**SOURCE INFORMATION:**
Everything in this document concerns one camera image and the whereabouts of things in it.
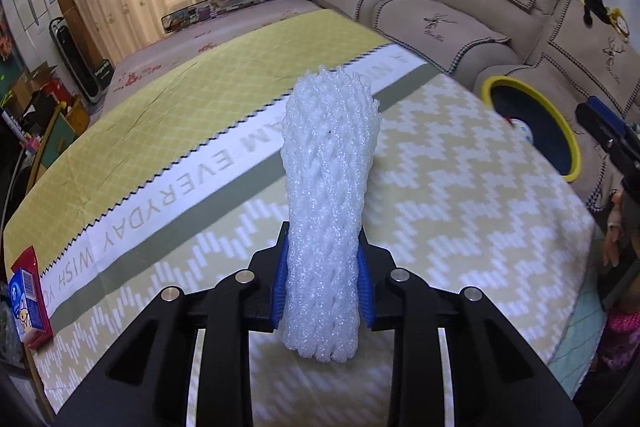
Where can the beige sofa with embroidered covers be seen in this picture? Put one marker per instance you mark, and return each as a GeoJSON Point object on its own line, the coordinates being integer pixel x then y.
{"type": "Point", "coordinates": [450, 17]}

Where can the pink patterned clothing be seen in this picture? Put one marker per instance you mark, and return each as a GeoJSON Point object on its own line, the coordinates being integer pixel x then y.
{"type": "Point", "coordinates": [622, 332]}

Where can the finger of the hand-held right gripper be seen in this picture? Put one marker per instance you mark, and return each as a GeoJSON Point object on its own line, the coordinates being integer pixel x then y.
{"type": "Point", "coordinates": [602, 122]}

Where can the red blue cookie box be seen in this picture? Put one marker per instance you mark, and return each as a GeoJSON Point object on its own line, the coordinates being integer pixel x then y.
{"type": "Point", "coordinates": [27, 297]}

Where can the black bin with yellow rim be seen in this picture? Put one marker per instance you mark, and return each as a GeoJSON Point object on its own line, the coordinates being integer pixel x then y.
{"type": "Point", "coordinates": [545, 142]}

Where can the black yellow plush toy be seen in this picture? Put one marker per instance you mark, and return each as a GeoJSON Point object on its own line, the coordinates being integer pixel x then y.
{"type": "Point", "coordinates": [592, 4]}

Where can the person's right hand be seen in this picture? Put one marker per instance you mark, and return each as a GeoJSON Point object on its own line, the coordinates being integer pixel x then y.
{"type": "Point", "coordinates": [615, 227]}

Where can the open cardboard boxes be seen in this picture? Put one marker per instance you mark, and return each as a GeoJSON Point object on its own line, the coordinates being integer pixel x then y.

**EXERCISE PROMPT:** Copy every line of the data exactly as written, excluding the pictures.

**EXERCISE ANSWER:**
Everything in this document concerns one camera image and the whereabouts of things in it.
Where can the beige sofa with embroidered covers be seen in this picture? Put one marker per instance you mark, and return each as a GeoJSON Point object on its own line, the coordinates being integer pixel x then y.
{"type": "Point", "coordinates": [450, 17]}

Where can the pink patterned clothing be seen in this picture? Put one marker per instance you mark, and return each as a GeoJSON Point object on its own line, the coordinates being integer pixel x then y.
{"type": "Point", "coordinates": [622, 332]}

Where can the finger of the hand-held right gripper be seen in this picture? Put one marker per instance you mark, and return each as a GeoJSON Point object on its own line, the coordinates being integer pixel x then y.
{"type": "Point", "coordinates": [602, 122]}

Where can the red blue cookie box be seen in this picture? Put one marker per instance you mark, and return each as a GeoJSON Point object on its own line, the coordinates being integer pixel x then y.
{"type": "Point", "coordinates": [27, 297]}

Where can the black bin with yellow rim be seen in this picture? Put one marker per instance you mark, and return each as a GeoJSON Point object on its own line, the coordinates being integer pixel x then y.
{"type": "Point", "coordinates": [545, 142]}

Where can the black yellow plush toy be seen in this picture? Put one marker per instance you mark, and return each as a GeoJSON Point object on its own line, the coordinates being integer pixel x then y.
{"type": "Point", "coordinates": [592, 4]}

Where can the person's right hand be seen in this picture? Put one marker per instance you mark, and return each as a GeoJSON Point object on its own line, the coordinates being integer pixel x then y.
{"type": "Point", "coordinates": [615, 227]}

Where can the open cardboard boxes be seen in this picture? Put one marker per instance you mark, and return each as a GeoJSON Point object on its own line, the coordinates being integer pixel x then y.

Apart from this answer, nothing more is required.